• _About this task_:
Pick out all lines in the listing holding the string "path" and copy them.

|---|

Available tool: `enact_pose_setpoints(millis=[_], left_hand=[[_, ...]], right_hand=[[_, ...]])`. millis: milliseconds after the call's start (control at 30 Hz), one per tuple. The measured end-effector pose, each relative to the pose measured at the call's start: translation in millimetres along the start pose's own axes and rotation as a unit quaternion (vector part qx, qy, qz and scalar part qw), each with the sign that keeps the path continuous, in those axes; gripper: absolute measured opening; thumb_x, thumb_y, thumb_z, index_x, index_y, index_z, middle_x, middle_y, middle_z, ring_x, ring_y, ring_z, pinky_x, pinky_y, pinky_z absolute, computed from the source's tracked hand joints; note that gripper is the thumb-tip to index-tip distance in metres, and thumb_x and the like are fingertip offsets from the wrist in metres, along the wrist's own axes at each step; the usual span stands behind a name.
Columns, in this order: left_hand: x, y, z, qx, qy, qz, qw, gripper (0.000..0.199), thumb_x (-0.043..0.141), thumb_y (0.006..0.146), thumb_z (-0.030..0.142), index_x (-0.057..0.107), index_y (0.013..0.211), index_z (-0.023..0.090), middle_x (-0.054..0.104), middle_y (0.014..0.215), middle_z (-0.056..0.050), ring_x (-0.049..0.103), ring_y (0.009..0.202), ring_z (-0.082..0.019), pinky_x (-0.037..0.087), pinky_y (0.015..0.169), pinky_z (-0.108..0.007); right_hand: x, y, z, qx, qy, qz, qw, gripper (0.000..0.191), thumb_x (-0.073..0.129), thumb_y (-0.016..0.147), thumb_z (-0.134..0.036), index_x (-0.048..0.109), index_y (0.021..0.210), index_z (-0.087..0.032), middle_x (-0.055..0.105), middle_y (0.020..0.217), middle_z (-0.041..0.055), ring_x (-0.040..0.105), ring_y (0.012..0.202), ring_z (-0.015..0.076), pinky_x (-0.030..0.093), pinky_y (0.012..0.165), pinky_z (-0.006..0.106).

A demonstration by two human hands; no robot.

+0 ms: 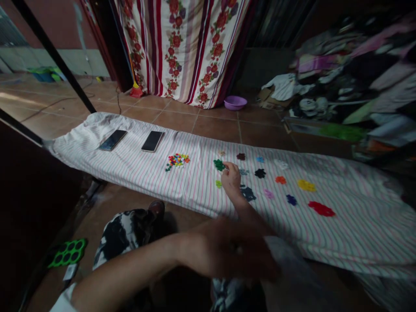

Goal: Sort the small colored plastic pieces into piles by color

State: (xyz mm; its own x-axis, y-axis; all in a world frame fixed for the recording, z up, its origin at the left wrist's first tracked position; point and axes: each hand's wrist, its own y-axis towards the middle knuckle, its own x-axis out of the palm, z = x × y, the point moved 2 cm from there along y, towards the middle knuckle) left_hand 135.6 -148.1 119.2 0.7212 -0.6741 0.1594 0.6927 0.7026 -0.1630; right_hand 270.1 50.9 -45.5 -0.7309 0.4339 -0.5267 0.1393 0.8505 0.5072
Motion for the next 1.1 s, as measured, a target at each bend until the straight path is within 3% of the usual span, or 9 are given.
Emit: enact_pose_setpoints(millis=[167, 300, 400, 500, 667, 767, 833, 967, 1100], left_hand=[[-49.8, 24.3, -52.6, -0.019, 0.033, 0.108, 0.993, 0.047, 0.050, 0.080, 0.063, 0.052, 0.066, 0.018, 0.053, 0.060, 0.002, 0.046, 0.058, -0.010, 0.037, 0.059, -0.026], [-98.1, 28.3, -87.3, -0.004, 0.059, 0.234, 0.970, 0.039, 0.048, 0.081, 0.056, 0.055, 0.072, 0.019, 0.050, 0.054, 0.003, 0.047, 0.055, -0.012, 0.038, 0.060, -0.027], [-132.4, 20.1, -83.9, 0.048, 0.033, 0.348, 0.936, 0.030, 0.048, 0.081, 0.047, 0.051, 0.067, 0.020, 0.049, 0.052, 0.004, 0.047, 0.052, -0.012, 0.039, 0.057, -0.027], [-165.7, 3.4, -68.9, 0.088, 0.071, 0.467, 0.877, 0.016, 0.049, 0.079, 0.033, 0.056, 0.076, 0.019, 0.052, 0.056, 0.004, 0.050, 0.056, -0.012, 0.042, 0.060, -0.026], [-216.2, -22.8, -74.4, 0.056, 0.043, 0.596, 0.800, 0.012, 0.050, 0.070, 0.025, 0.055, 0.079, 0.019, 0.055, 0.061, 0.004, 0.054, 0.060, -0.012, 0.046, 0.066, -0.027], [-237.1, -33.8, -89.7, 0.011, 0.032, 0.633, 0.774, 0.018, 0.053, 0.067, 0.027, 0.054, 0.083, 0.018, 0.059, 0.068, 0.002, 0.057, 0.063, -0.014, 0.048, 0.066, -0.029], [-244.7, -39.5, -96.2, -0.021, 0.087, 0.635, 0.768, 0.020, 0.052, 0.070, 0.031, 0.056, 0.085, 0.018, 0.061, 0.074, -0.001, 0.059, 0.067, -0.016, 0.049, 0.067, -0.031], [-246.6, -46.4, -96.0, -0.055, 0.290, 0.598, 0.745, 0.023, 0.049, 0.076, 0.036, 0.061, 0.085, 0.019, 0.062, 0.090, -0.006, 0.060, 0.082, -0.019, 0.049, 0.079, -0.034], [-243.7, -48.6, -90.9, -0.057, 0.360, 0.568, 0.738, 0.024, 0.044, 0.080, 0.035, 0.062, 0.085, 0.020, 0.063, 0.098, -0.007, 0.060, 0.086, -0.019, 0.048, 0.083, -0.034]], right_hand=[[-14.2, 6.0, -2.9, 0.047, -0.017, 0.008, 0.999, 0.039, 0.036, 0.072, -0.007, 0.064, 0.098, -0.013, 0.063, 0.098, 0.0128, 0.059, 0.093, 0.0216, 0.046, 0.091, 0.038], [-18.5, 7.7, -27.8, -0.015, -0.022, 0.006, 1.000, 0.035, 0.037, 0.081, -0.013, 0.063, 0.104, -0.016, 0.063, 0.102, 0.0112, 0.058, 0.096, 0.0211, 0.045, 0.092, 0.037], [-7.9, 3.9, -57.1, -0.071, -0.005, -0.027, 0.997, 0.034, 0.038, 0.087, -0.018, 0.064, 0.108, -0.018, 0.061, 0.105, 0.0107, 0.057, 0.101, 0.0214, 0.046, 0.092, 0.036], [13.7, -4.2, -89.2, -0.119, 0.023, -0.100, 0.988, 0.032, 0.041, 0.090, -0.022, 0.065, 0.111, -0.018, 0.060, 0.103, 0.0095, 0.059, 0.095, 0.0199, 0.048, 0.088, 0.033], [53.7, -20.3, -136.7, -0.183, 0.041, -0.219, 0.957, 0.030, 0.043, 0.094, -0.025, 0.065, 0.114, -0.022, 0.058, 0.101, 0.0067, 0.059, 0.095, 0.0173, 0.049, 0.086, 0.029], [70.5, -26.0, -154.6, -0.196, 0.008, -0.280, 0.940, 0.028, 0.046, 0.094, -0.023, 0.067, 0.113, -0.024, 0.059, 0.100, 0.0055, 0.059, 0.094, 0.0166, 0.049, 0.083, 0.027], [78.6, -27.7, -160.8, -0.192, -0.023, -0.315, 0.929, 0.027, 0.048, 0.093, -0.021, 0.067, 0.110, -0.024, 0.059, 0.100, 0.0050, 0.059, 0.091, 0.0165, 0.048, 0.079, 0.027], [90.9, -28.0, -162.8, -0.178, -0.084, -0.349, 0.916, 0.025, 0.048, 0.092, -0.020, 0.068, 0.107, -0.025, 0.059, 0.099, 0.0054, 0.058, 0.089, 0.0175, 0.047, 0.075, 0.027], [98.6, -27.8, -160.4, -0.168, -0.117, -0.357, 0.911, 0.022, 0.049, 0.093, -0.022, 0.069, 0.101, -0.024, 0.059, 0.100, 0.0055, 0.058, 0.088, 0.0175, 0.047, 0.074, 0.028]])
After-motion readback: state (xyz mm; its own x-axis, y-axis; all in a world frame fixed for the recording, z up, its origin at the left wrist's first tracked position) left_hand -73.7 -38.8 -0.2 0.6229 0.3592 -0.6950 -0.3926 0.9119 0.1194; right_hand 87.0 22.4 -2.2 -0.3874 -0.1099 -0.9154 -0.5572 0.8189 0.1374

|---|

• _Exercise answer_:
Available tool: `enact_pose_setpoints(millis=[_], left_hand=[[_, ...]], right_hand=[[_, ...]])`. millis: milliseconds after the call's start (control at 30 Hz), one per tuple. The measured end-effector pose, each relative to the pose measured at the call's start: translation in millimetres along the start pose's own axes and rotation as a unit quaternion (vector part qx, qy, qz and scalar part qw), each with the sign that keeps the path continuous, in those axes; gripper: absolute measured opening; thumb_x, thumb_y, thumb_z, index_x, index_y, index_z, middle_x, middle_y, middle_z, ring_x, ring_y, ring_z, pinky_x, pinky_y, pinky_z absolute, computed from the source's tracked hand joints; note that gripper is the thumb-tip to index-tip distance in metres, and thumb_x and the like are fingertip offsets from the wrist in metres, along the wrist's own axes at each step; the usual span stands behind a name.
Motion for the next 1.1 s, as measured, a target at each bend until the straight path is within 3% of the usual span, or 9 are given.

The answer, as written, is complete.